For the moment, calls for the resignation of the commissioner of the Metropolitan Police, Cressida Dick, are premature – and look to be an overreaction. The Black Lives Matter protests, Extinction Rebellion’s deliberate disruption and the various counter protests prove how difficult maintaining public order can be even at the best of times. The pandemic made matters even more challenging.
Human rights are inviolable – and if they are to be constrained in an emergency, then more care needs to be taken to explain and gain consent for such changes. The government and parliament failed to do so during the panicky conditions of the Covid crisis, and it has left us with the current mess.
Yet even without Covid, the point about policing by consent along lines that command very wide public respect and clear legal requirements still stands. It is not obvious that the new legislation satisfied those criteria, and the chances are that confusion will persist and multiply in the years ahead.
There is far too much stress placed on what a “reasonable” person would regard as “reasonable” behaviour. A climate protester will regard it as perfectly reasonable to block major arterial roads because of the “climate emergency”; those going to work, waiting for an ambulance or on the way to pick their kids up from school would beg to differ. What is a “reasonable” amount of noise by a “single-person protest”? What is the point of protest if it goes unnoticed? Is it right to lock someone away for a decade for assaulting an inanimate object?

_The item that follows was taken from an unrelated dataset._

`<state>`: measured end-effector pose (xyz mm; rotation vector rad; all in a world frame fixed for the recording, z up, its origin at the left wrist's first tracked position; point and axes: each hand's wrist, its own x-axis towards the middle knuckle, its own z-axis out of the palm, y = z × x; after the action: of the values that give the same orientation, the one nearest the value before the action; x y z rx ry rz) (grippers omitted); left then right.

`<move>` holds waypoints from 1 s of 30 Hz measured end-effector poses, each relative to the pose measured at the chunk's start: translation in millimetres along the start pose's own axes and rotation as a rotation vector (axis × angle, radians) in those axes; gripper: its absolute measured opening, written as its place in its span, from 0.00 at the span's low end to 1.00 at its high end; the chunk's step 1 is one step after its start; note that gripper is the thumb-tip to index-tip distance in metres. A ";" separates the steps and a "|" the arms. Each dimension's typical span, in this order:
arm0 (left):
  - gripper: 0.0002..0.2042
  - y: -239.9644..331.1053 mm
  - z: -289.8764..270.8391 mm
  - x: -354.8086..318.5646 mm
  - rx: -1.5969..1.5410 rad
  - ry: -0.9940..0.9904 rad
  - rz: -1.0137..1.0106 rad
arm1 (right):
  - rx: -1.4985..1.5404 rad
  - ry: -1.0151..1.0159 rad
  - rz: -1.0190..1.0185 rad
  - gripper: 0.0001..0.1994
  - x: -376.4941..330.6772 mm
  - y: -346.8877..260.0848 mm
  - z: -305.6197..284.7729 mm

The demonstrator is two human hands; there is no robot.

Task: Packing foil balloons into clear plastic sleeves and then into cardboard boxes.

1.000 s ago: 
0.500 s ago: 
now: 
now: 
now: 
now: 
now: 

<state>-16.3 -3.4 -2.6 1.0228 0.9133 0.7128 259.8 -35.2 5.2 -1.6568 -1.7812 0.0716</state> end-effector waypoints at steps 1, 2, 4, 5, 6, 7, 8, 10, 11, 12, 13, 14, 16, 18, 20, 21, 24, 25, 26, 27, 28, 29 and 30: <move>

The new bill is bad law, and the best that can be said for it is that it will be disregarded, just as laws imposing a poll tax were 30 years ago.
The British cherish their freedoms, but, as our Tory prime minister never quite gets round to acknowledging, also have a tradition of rioting and disorderly disruptive protest to fight for things that are now celebrated by conservatives. “Reasonable” people were horrified when, not much more than a century ago, the suffragettes smashed windows, attacked policemen (for there were only policemen), and went on hunger strike.
Now, we have the comparative luxury of discussing whether a female police commissioner should be sacked by a female home secretary because of the way the police tried to uphold the law. No legislation passed in the Edwardian era to play cat and mouse with the suffragettes could stop women from winning their rights through noisy, chaotic protest. Nor will such a law prevail now.